Er sitzt im Vorstand der AfD in Brandenburg und vertritt umstrittene Thesen zur Jugend- und Ausländerkriminalität. Trotzdem soll Roman Reusch jetzt Berlins Leitender Oberstaatsanwalt werden.

Brandenburgs AfD -Chef Alexander Gauland hat kein Verständnis für die Aufregung um seinen Parteikollegen. „Ich verstehe das nicht. Herr Reusch ist offensichtlich ein zuverlässiger Beamter, über seinen beruflichen Werdegang haben seine Vorgesetzten zu entscheiden“, sagte er zu SPIEGEL ONLINE. „Wenn er nun befördert wird, entspricht das den normalen Regelungen des Beamtenrechts. Die Tatsache, dass er der AfD angehört, kann dabei keine Rolle spielen.“

Worum geht es? Der „Tagesspiegel“ hatte berichtet, dass der Staatsanwalt Roman Reusch in Berlin zum Leitenden Oberstaatsanwalt befördert worden ist. Bei der Generalstaatsanwaltschaft habe der 61-Jährige die Abteilung „Auslieferung ausländischer Straftäter, Internationale Rechtshilfe“ als Chef übernommen.

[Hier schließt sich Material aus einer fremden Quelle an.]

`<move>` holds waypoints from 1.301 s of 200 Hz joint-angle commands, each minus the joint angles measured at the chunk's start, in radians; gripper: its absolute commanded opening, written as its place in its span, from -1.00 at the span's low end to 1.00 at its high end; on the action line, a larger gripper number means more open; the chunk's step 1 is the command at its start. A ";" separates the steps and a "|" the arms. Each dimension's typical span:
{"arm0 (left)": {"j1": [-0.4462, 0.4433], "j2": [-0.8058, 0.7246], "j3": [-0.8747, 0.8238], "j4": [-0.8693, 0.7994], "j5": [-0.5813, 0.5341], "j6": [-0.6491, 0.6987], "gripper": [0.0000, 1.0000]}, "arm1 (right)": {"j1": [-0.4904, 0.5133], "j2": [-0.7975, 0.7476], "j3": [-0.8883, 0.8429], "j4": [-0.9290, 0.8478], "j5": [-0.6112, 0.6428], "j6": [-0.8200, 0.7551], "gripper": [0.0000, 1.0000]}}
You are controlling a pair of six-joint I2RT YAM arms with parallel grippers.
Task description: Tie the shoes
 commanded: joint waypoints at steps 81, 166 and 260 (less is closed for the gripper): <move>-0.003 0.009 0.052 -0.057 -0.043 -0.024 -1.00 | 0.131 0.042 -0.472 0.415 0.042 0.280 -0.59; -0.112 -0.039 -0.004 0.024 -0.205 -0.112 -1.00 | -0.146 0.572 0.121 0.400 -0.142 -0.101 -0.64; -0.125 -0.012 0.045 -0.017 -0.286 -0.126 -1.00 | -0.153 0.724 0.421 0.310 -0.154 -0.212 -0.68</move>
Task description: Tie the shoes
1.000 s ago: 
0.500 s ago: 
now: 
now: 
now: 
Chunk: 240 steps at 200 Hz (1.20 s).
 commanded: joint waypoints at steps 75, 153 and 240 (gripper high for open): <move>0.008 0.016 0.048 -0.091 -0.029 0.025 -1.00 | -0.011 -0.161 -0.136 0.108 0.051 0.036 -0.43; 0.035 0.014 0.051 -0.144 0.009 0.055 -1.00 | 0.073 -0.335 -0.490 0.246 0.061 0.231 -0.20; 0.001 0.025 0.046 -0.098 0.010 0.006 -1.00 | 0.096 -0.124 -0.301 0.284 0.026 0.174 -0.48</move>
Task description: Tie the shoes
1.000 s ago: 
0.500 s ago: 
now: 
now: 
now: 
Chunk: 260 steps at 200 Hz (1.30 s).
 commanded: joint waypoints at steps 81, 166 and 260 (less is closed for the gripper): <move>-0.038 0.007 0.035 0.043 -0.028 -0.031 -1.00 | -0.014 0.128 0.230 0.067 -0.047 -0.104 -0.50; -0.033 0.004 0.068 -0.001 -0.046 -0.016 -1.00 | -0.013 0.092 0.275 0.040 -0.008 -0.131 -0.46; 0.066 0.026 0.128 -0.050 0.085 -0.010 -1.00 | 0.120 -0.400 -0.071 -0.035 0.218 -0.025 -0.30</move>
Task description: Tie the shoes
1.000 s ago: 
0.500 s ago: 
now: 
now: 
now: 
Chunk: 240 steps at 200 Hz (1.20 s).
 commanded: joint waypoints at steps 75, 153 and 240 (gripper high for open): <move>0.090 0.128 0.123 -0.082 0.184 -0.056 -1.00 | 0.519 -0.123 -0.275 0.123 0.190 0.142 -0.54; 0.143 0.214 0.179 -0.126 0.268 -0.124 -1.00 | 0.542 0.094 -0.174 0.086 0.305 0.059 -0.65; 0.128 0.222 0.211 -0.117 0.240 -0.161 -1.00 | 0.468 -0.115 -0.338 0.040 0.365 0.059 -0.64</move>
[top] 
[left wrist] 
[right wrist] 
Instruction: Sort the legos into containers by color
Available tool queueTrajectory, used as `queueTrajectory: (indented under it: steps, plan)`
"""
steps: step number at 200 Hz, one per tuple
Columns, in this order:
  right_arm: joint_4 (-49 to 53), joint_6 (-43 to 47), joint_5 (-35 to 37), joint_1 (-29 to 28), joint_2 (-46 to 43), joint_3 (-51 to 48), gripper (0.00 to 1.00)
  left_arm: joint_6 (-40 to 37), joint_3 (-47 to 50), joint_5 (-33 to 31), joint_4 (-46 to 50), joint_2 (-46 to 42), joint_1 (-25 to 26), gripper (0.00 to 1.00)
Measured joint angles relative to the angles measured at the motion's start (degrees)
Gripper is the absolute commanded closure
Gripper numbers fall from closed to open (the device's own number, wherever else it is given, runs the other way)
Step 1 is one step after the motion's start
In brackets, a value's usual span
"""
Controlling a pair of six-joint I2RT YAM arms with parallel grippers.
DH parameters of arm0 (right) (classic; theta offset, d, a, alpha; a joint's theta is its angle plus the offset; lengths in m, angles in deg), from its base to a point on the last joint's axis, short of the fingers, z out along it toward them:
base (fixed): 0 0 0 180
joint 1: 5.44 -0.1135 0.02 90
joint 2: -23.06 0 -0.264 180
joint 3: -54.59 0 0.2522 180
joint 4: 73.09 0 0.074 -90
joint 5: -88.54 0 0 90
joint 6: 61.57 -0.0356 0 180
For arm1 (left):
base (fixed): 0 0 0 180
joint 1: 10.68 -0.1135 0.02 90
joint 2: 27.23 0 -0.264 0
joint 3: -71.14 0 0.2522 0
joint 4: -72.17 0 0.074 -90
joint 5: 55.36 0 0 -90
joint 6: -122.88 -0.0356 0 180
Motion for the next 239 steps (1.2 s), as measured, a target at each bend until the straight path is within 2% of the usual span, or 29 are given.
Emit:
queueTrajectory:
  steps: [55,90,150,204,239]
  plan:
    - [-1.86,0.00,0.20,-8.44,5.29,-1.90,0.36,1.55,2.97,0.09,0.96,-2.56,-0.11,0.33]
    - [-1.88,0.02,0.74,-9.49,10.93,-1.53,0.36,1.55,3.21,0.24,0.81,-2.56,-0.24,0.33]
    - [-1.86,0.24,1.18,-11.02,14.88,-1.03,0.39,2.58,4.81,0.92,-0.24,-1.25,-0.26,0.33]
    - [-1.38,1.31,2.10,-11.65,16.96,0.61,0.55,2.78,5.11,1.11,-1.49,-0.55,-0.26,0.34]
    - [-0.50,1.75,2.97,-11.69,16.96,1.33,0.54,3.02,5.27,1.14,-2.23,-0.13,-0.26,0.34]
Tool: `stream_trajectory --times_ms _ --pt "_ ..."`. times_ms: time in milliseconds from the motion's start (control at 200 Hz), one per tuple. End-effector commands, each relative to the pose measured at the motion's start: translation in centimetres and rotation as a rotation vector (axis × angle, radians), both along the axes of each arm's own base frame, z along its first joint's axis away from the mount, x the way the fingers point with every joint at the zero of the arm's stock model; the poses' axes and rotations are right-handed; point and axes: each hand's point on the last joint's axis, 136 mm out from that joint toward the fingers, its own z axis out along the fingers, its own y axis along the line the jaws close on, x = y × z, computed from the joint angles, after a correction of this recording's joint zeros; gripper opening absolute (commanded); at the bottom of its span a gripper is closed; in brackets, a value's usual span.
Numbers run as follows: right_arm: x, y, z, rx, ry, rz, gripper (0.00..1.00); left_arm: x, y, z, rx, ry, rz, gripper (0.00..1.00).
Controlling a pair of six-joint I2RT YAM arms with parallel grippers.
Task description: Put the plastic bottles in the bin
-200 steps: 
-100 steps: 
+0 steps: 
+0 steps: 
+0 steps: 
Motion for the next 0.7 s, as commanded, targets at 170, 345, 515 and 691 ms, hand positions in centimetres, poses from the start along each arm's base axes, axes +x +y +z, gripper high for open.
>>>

Gleichzeitig ist Reusch Mitglied der Alternative für Deutschland in Brandenburg, als Beisitzer engagiert er sich im Landesvorstand der Rechtspopulisten vor Ort.

Justizsprecher Martin Steltner bestätigte SPIEGEL ONLINE die Beförderung Reuschs – und rechtfertigte sie: „Reusch leistet hervorragende Arbeit. Er ist nicht Mitglied einer verbotenen Vereinigung, es ist sein gutes Recht, sich zu engagieren.“ Solange Reusch sich ordnungsgemäß verhalte, gebe es keine Probleme.